O esquema era simples. Ele ministrava belíssimas aulas, lastreadas com piadas de fino humor e no seu livro ‘Material de Classe de Direito Internacional Privado’. Nessa obra, ele colocou compilações de normas de direito brasileiro e partes dos principais diplomas legais de países estrangeiros, assim como convenções internacionais, para serem utilizados durante o aprendizado da disciplina.
Dizia que não tinha o menor constrangimento de impedir a formatura daqueles que não soubessem a matéria. Obviamente, que os alunos estudavam e nem pensavam em faltar às suas aulas. Pouquíssimos alunos ficavam reprovados e todos acabavam sabendo DIP na ponta da língua.

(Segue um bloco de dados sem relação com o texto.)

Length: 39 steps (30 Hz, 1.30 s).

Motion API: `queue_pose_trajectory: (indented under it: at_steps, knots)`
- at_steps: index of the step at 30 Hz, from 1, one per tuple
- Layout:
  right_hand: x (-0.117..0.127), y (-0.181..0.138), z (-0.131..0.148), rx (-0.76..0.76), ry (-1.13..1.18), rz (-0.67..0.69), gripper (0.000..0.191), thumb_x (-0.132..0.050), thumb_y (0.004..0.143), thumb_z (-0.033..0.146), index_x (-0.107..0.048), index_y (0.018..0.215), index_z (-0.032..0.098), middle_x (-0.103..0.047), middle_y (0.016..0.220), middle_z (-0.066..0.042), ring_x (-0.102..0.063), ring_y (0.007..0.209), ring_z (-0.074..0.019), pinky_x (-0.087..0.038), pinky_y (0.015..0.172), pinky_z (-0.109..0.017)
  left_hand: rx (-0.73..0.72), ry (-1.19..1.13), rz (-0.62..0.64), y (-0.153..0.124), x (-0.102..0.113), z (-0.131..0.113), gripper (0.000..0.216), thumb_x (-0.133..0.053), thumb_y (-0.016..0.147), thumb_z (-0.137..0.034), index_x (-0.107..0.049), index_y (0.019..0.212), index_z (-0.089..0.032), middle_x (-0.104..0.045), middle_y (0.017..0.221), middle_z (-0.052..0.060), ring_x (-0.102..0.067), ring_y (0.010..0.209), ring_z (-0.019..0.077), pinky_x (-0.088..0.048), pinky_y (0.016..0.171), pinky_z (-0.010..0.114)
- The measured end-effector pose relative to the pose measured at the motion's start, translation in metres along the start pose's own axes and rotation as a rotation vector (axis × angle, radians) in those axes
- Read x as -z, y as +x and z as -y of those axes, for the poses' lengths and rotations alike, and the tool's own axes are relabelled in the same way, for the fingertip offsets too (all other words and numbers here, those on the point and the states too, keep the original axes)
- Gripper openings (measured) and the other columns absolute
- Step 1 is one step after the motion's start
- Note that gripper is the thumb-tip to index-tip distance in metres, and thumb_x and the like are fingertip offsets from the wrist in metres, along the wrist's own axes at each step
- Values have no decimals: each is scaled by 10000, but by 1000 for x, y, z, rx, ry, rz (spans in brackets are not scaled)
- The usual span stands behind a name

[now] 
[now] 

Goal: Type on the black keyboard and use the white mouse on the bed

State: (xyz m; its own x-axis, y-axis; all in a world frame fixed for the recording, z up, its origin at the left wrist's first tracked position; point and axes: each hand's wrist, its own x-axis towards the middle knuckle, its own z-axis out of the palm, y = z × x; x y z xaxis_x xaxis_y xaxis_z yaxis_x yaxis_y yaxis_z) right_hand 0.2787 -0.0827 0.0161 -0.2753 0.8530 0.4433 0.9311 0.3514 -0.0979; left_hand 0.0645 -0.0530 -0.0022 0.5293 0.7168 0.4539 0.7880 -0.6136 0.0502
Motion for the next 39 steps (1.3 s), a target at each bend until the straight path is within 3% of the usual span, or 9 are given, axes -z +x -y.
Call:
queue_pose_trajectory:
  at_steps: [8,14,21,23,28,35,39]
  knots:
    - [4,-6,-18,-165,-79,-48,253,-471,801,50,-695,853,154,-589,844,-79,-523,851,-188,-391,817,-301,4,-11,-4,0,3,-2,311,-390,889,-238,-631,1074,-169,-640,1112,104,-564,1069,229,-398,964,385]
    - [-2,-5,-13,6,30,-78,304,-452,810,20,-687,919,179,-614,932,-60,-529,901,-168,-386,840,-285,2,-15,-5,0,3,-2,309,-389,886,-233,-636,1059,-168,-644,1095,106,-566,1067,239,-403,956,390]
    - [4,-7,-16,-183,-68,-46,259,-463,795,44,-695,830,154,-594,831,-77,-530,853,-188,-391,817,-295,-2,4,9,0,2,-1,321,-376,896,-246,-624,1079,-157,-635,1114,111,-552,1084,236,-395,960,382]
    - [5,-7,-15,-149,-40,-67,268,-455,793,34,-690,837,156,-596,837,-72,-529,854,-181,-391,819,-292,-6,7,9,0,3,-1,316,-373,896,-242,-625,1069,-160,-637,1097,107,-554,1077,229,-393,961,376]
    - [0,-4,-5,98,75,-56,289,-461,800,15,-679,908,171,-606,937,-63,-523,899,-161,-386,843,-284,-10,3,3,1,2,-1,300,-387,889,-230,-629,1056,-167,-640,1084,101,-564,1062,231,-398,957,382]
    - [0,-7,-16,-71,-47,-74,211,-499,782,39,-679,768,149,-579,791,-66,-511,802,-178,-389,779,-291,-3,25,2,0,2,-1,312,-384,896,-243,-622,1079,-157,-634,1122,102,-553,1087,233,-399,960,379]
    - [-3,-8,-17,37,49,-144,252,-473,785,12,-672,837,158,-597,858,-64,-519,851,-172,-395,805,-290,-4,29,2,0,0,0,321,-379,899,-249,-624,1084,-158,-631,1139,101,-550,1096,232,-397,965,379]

Como é bom lembrar-nos de pessoas competentes, que nos ajudaram ao longo de nossas vidas.
Quis o destino
Hoje, tenho um filho fisioterapeuta – Carlos Eduardo Lopes dos Santos – que lecionou traumato-ortopedia para alunos de Fisioterapia, na Universidade Estácio de Sá. Seu irmão mais velho – João Carlos Lopes dos Santos Filho – formado em Desenho Industrial e depois em Educação-Física, trabalha como professor nesta área.
Espero que meus filhos não copiem as artimanhas dos meus mestres, tampouco as dos deles, mas sim que criem as suas próprias estratégias, objetivando o melhor para os seus alunos e que, por isso e tudo mais que fizerem, possam ser sempre lembrados como grandes mestres.